→ INFORMATION SHOWN:
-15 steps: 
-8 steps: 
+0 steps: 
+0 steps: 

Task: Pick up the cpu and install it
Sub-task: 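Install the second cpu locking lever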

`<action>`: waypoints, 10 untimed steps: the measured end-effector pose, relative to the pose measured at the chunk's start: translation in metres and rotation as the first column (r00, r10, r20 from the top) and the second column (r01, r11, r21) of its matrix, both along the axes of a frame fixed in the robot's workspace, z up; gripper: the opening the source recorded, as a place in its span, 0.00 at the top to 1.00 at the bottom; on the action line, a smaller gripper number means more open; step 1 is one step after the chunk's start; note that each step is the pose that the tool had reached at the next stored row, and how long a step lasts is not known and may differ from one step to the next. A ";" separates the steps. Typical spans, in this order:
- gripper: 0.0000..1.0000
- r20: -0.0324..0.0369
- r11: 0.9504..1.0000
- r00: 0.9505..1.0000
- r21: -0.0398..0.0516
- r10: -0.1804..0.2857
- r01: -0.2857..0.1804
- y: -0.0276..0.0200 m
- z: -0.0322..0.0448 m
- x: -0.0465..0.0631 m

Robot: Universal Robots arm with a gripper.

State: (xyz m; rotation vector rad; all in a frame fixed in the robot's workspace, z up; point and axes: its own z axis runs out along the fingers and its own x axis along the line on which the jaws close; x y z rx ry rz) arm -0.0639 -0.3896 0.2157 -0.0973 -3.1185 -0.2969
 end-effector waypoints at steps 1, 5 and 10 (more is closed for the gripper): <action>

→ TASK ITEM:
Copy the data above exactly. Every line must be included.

→ TASK SOLUTION:
-15 steps: 
-8 steps: 
+0 steps: 
+0 steps: 

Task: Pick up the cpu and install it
Sub-task: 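Install the second cpu locking lever
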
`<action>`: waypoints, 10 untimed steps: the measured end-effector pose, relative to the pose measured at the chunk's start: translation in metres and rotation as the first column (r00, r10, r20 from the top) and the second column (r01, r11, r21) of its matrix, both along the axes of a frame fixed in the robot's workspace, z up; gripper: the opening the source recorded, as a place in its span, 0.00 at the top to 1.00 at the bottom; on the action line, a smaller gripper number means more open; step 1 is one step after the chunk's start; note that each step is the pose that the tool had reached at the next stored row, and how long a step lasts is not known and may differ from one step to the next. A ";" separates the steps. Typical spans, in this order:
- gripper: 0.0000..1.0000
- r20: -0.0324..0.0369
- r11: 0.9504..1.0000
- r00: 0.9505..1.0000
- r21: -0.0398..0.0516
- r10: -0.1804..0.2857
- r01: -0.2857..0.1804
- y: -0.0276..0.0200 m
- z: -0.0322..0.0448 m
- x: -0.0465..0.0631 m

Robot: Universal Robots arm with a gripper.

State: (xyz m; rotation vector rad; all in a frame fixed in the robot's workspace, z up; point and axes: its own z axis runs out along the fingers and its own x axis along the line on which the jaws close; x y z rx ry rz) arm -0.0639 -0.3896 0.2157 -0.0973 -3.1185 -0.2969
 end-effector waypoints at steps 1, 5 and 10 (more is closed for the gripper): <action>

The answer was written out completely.